A Little Land and a Living. By BOLTON HALL. New York: Arcadia Press, 1908.

This book is a popular picture of intensive farming and gardening, an argument to leave the congested and unwholesome city and live rationally on a small plot of carefully cultivated ground near to market. The practical directions and illustrations are useful and the form of telling is attractive.

C. R. H.

The Government of 'American Cities. By HORACE E. DEMING. New York: G. P. Putnam's Sons, 1909. I vol. Pp. x+323. Home Rule and amenability to popular control are here offered as the panaceas for our municipal ills. The author, whose experience as chairman of the committee which drafted the "Municipal Program" should entitle his opinions to more than ordinary consideration, takes the position that American Cities are suffering from structural evils, the abolition of which is necessary for municipal reform.
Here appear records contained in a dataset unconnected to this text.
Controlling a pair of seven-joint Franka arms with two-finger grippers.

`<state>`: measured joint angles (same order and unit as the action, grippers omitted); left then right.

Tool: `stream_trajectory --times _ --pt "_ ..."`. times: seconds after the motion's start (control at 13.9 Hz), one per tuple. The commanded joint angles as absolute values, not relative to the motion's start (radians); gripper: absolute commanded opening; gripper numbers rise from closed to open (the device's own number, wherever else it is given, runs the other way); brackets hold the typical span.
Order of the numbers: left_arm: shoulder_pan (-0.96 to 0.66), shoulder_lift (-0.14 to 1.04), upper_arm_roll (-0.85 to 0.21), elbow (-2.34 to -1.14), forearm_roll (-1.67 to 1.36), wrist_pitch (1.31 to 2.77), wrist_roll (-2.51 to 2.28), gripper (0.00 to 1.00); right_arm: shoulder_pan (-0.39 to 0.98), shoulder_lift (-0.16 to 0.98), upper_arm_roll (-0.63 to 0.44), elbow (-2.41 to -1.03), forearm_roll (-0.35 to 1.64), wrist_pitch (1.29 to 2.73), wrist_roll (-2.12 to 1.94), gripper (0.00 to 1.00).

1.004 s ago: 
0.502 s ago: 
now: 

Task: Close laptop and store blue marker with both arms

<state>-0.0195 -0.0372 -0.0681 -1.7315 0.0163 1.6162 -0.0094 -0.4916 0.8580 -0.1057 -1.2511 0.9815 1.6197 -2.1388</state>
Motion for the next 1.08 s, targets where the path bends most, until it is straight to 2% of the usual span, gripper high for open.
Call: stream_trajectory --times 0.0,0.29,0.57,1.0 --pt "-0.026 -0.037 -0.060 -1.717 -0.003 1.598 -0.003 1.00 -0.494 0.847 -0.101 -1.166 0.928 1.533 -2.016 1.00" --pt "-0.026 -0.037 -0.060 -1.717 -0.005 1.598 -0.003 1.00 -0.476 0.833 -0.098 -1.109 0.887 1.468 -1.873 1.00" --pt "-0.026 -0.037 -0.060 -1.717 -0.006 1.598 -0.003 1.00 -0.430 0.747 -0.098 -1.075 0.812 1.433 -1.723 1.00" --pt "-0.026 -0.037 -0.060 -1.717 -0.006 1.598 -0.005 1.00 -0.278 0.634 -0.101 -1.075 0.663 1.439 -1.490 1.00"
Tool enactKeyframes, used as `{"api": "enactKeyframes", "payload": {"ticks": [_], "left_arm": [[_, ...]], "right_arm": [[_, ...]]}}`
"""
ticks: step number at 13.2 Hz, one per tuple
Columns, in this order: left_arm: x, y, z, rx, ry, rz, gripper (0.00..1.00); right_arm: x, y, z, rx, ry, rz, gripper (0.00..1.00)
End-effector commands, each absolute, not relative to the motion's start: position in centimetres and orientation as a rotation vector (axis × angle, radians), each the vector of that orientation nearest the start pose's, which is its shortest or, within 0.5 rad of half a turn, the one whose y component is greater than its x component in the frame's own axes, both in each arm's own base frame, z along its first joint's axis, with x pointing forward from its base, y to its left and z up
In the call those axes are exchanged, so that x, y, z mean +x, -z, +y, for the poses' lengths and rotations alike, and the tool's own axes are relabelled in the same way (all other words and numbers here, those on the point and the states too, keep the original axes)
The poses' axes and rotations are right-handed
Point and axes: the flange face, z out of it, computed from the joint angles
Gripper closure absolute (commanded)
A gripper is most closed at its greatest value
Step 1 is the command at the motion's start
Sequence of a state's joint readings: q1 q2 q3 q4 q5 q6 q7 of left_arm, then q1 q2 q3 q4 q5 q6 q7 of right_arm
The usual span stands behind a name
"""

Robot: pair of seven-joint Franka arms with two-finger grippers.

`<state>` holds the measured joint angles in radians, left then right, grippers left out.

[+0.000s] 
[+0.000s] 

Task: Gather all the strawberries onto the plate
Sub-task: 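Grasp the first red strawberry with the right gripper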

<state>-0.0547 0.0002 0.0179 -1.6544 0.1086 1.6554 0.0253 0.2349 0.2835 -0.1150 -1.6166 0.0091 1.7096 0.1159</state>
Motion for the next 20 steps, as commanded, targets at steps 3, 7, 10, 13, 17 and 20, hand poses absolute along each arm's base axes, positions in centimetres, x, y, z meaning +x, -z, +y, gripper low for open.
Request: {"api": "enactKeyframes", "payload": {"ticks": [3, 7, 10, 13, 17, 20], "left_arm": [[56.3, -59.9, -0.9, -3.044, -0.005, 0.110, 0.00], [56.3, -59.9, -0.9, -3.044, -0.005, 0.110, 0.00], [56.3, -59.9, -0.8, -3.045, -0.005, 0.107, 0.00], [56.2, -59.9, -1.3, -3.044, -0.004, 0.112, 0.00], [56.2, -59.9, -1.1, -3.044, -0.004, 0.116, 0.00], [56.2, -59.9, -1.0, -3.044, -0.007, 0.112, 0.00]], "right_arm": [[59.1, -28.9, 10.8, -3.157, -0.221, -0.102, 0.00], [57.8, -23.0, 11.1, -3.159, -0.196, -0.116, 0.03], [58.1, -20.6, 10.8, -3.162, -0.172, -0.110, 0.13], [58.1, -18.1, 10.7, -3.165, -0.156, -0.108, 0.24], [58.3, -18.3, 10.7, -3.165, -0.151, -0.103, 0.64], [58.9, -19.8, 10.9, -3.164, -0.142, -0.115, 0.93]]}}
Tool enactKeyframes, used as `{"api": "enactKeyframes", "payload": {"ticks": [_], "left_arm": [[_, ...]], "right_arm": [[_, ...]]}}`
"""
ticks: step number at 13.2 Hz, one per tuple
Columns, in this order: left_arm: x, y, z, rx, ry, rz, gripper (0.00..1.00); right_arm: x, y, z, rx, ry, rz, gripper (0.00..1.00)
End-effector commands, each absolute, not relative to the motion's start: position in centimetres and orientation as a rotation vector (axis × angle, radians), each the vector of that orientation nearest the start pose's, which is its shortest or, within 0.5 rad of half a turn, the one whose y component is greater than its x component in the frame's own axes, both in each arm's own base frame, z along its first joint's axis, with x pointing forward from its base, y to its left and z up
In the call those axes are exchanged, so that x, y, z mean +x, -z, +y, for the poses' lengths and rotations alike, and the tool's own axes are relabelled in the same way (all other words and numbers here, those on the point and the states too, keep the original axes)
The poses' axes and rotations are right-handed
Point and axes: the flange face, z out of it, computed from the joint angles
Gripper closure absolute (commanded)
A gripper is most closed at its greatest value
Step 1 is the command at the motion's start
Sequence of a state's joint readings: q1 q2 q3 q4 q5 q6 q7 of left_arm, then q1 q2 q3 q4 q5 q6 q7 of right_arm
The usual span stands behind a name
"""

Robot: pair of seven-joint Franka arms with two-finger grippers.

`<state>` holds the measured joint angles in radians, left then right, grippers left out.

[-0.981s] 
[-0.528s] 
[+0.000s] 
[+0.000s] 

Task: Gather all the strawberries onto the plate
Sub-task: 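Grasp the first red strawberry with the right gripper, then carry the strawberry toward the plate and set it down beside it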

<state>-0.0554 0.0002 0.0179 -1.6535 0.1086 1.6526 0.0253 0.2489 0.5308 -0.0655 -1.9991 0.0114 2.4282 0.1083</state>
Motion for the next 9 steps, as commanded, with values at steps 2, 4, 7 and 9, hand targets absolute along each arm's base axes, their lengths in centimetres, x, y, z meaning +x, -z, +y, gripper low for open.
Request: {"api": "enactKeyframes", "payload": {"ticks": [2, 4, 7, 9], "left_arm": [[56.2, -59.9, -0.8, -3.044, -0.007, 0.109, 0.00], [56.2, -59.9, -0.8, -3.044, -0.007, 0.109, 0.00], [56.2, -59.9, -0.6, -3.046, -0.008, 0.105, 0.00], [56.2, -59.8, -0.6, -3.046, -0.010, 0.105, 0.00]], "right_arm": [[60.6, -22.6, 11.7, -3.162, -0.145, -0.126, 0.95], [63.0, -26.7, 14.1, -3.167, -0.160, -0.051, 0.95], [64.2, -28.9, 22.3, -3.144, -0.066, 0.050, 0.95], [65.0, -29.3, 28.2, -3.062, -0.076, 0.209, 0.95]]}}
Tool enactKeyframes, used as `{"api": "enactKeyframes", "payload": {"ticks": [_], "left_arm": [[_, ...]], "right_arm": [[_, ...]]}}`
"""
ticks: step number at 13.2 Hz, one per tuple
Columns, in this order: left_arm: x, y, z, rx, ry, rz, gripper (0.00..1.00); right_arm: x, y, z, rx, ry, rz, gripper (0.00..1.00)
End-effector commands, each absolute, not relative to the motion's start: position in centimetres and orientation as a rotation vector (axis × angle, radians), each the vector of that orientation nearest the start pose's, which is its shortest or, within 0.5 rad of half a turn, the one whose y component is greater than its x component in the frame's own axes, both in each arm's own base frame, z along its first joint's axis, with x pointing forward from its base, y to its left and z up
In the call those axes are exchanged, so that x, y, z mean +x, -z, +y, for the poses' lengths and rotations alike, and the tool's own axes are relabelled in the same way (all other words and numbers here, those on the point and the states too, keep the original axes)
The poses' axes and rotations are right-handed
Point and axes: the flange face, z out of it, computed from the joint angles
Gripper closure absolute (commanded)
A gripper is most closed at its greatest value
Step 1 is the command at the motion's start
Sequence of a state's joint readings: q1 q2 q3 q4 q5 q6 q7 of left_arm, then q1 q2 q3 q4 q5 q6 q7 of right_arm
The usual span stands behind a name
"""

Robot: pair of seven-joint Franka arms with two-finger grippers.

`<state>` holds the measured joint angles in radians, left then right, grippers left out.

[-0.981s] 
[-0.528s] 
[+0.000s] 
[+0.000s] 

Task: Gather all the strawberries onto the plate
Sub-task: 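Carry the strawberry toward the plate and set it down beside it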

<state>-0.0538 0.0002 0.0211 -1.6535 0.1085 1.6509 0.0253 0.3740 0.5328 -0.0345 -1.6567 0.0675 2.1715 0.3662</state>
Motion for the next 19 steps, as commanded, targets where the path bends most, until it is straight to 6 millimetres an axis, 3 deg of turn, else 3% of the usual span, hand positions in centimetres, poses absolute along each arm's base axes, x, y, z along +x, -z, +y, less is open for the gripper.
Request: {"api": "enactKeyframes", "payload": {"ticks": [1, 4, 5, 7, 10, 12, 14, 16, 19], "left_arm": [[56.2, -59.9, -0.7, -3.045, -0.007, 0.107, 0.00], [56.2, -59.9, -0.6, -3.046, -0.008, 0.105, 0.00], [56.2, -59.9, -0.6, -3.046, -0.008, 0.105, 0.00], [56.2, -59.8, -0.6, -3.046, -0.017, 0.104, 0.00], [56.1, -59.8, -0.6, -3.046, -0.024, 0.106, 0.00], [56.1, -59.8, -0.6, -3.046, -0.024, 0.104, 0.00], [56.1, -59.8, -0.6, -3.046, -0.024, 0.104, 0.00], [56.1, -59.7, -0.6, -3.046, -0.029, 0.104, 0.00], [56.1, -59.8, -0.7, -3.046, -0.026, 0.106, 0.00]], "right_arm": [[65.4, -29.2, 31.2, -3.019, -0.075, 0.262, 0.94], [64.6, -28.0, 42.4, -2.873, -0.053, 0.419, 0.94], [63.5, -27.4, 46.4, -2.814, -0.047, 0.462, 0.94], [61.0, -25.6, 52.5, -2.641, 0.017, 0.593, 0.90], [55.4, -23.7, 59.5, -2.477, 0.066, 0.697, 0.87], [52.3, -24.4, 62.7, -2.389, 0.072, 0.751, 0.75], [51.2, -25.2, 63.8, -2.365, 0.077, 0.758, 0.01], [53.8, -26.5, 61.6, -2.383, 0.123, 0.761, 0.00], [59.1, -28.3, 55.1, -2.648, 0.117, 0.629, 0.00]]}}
The underlying thesis of the volume is that the evils of our city government are not due to the failure of democracy, but to the failure to secure democracy. Our evils have not resulted from a corrupt or indifferent electorate but are the inevitable products of a system. where decentralized responsibility, legislative interference, and party domination have rendered efficiency impossible and reduced popular control to an empty form. Simplify the government, centralize authority, shorten the ballot, secure home rule, and free the city from the toils of party politics, in short, make the government really amenable to the public will and an efficient administration will be demanded and secured.

The argument for home rule proceeds upon the basis that the city is better qualified to determine its local policies, organize its administrative details and administer its own affairs. The state legislatures are too overburdened to study local needs and are not answerable to the people affected by their hasty or ill-considered legislation. The author finds little difficulty in determining the boundary line between state and local questions which, he contends, should be carefully observed. If the form of government is simplified in the interests of democracy, the author argues, if the people are given authority to determine their own policies and organize their own government, if they are vested with the sole responsibility for its administration, the modern city will become a school of civics and patriotism, the people will prove equal to their task and vindicate the theory of democracy.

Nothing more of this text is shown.